To achieve our goal, we will develop a novel setup for large groups of people that will provide an experimental protocol, the necessary software, and analytical tools to allow us to deal with thousands of people at the same time. We will apply our setup to specific research questions, focusing on novel phenomenology that may arise in large systems as compared to typical smaller ones, to find the rules that govern human behavior in those cases, including the influence of social context and individual identity on them. We will assess our approach by building a model of human interaction in groups based on the behavioral rules we have found.
The project requires a highdegree of interdisciplinarity; accordingly, the team consists of physicists, economists, social psychologists, and computer scientists. On the other hand, this is a high-risk project, as the experimental design may prove unfeasible for really large systems and extracting meaningful data from the participants’ actions may not be possible. Notwithstanding, encouraging results in some pilot studies run by partners underpin the scientific feasibility of the concept and approach. If successful, researchers will be able to build on our findings to develop a human behavior simulator, a technology providing a basis for socio-economic simulations that would radically change many fields, from robotics to economics, with technological and societal impacts, including policy-making in socially pressing issues. We will thus lay the foundations to kick start a new way of doing social science for the problems arising in a technologically highly connected society.

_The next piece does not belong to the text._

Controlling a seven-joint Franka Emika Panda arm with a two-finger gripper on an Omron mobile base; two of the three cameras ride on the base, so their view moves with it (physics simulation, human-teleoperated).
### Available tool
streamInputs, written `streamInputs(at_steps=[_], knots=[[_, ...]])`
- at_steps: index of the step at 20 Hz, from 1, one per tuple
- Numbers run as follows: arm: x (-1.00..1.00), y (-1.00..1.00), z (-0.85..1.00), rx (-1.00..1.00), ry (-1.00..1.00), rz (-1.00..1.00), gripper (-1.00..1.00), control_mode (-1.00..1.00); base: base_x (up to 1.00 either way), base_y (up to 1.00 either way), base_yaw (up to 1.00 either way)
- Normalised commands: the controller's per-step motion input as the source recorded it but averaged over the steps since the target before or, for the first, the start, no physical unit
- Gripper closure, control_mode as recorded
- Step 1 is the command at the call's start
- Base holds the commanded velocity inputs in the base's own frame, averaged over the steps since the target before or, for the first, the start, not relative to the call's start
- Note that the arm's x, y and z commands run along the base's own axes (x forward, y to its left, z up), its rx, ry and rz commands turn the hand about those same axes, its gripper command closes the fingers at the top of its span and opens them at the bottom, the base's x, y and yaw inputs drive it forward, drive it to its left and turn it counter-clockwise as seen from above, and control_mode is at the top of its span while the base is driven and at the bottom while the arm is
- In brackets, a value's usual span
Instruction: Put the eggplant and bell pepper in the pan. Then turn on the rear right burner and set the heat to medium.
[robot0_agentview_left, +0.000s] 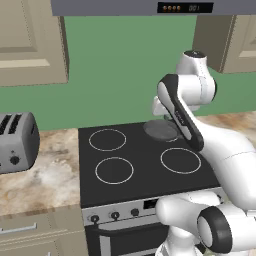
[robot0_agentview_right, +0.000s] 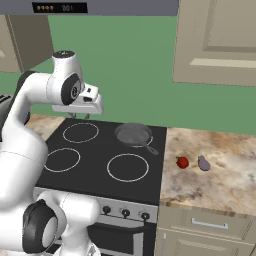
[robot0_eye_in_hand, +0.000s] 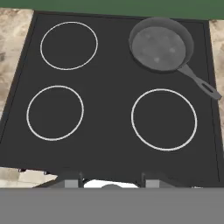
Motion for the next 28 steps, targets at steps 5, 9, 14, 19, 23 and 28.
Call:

This research is funded by a Horizon 2020 grant. The total grant amount is 2.6 million euro, with 400,000 euro earmarked for the UvA's Center for Nonlinear Dynamics in Economics and Finance (CeNDEF) and the Center for Research in Experimental Economics and Political Decision Making (CREED). The researchers involved are Cars Hommes, Joep Sonnemans, Cees Diks, Jan Tuinstra, Florian Wagener, Aljaz Ule, Marco van der Leij, Isabelle Salle, and Anita Kopanyi-Peuker. The duration of the project is three years, commencing 1 September 2015.
Horizon 2020 is a Europese Commission programme to stimulate European research and innovation. Horizon 2020 started 1 January 2014 and is the successor of the Seventh Framework Programme (FP7).